Y vi una marca de amor muy notoria en su cuello.
¡Dios mío!
¿Qué mujer tiene la suerte de haberle hecho una chupetón tan grande?
Otra mujer dijo envidiosamente: —¿Tan intenso?
¡Debe ser su novia!
¿La que Taylor abofeteó la última vez que vino a la oficina?
—No sé qué tipo de persona es esta Taylor.
Golpeó a la novia del jefe y logró salir ilesa.
—Probablemente por su aspecto bonito.
Supongo que el jefe simplemente no puede evitarlo.
—¿Podría ser que el jefe le gusta?
—Es difícil decirlo.
Si algún día termina en la cama del jefe, su posición sería diferente.
—¡Oye!
¡Ojalá pudiera ser tan hermosa!
Pero empleados regulares como nosotras ni siquiera podemos captar la atención del jefe.

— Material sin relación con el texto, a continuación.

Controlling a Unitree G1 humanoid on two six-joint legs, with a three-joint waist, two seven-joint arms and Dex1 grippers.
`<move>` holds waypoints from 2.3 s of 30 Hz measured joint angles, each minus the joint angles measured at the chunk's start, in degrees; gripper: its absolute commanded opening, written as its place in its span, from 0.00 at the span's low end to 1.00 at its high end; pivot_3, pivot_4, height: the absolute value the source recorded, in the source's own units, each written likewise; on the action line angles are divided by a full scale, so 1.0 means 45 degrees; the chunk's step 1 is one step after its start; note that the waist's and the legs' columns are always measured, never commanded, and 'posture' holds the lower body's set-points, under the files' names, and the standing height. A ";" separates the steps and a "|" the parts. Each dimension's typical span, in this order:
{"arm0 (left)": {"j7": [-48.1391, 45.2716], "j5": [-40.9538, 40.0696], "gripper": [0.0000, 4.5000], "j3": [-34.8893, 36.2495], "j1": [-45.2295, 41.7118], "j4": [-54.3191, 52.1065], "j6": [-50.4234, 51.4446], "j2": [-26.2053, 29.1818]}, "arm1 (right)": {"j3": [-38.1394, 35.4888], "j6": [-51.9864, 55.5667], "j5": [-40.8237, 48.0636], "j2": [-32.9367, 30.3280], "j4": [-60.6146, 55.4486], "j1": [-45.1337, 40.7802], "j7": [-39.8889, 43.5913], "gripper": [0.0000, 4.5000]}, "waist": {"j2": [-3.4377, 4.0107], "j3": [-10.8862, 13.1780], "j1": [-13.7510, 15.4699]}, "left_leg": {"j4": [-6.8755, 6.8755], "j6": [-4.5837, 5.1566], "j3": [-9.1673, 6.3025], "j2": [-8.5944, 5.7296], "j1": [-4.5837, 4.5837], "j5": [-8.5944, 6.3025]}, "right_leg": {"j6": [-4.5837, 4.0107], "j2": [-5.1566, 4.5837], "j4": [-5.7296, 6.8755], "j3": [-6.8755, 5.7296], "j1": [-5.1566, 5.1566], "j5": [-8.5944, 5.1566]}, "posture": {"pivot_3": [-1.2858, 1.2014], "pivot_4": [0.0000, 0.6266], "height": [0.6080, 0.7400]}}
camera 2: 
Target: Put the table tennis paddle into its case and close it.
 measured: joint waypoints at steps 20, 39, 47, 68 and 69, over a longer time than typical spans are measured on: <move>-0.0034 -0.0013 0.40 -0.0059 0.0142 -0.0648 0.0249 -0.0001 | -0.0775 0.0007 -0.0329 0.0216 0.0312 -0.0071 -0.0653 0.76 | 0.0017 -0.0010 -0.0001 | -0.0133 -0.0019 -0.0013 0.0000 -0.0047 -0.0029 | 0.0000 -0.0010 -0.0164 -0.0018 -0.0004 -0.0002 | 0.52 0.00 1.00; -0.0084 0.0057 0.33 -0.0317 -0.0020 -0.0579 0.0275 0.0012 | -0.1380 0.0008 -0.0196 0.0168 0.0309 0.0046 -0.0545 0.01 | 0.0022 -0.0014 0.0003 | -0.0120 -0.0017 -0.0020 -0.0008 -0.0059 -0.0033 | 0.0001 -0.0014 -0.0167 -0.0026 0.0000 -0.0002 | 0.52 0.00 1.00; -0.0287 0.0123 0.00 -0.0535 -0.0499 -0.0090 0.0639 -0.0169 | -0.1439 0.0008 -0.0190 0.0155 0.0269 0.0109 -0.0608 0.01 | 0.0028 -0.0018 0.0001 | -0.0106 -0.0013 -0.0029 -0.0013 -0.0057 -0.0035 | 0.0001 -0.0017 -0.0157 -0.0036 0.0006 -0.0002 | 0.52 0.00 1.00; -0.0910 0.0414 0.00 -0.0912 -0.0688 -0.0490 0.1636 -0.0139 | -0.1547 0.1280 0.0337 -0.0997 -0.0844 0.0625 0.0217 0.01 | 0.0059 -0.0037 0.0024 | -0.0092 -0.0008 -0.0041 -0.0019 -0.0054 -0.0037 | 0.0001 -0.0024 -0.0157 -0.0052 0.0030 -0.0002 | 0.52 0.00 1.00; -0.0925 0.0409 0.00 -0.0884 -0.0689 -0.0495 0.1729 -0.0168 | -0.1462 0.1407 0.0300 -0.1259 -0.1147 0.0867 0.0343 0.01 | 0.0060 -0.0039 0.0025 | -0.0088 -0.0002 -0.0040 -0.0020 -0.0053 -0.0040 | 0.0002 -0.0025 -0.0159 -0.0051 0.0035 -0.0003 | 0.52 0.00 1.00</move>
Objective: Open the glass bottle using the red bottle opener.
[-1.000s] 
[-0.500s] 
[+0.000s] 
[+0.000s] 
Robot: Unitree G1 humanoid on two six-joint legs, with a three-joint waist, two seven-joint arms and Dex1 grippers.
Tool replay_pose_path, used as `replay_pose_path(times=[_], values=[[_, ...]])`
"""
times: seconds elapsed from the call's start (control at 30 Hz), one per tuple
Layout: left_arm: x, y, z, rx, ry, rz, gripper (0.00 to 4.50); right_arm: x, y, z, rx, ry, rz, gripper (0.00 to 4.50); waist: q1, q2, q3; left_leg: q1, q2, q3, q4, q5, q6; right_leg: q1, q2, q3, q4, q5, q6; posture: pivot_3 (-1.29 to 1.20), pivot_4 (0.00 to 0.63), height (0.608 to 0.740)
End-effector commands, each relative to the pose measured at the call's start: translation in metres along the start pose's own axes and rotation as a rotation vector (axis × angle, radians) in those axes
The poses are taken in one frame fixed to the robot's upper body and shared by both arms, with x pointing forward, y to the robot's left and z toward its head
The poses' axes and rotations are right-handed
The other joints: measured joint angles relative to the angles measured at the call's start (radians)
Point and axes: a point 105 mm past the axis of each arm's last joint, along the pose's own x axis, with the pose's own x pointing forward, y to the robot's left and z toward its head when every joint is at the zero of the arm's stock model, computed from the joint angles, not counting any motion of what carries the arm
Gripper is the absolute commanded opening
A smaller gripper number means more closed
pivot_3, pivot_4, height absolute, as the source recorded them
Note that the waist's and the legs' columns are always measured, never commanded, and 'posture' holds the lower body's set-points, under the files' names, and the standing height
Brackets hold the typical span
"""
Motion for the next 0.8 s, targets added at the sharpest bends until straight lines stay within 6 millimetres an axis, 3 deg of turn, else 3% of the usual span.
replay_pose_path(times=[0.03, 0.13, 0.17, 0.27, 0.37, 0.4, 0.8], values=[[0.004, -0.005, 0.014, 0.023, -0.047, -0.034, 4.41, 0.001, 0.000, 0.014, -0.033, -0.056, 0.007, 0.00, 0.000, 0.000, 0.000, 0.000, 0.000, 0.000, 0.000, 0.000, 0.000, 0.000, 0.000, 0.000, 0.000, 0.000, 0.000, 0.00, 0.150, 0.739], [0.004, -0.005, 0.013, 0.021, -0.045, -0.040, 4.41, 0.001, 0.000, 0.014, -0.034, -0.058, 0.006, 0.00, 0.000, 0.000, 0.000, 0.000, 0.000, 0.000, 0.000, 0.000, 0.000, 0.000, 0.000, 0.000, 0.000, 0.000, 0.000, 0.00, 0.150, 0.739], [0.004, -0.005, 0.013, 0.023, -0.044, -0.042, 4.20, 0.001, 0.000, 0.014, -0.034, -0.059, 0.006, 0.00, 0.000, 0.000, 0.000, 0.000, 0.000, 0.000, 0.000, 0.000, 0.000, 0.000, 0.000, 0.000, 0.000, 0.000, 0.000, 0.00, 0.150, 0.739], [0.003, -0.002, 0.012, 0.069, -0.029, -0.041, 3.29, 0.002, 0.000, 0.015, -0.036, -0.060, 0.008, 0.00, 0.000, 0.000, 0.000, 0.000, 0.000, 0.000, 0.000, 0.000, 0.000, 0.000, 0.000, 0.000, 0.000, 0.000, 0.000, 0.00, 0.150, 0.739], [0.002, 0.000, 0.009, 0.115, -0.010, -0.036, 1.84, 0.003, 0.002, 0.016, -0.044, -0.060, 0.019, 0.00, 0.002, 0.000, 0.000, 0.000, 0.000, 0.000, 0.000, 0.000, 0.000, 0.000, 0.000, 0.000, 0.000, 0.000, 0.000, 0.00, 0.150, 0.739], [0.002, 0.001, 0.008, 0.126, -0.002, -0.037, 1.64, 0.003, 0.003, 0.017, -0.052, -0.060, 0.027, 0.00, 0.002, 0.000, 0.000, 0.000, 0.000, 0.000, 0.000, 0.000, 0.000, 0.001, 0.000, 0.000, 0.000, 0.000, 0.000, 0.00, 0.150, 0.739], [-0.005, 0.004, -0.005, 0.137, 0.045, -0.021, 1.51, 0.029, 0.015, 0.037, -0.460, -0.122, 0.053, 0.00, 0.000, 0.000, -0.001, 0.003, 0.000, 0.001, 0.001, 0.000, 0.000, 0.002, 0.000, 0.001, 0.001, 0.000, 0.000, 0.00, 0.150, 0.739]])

Taylor estaba en la cabina, sin palabras y sofocada.
Las marcas en el cuello de Bryan fueron hechas por ella.
En cuanto a si había dormido con él, Taylor sabía que eso era imposible en esta vida.
Después de que las murmuradoras se fueron, Taylor salió y regresó a su oficina.
Su teléfono fijo sonó.
—Hola, soy Taylor.
—Ven a mi oficina —llegó la voz baja y magnética de Bryan por el teléfono.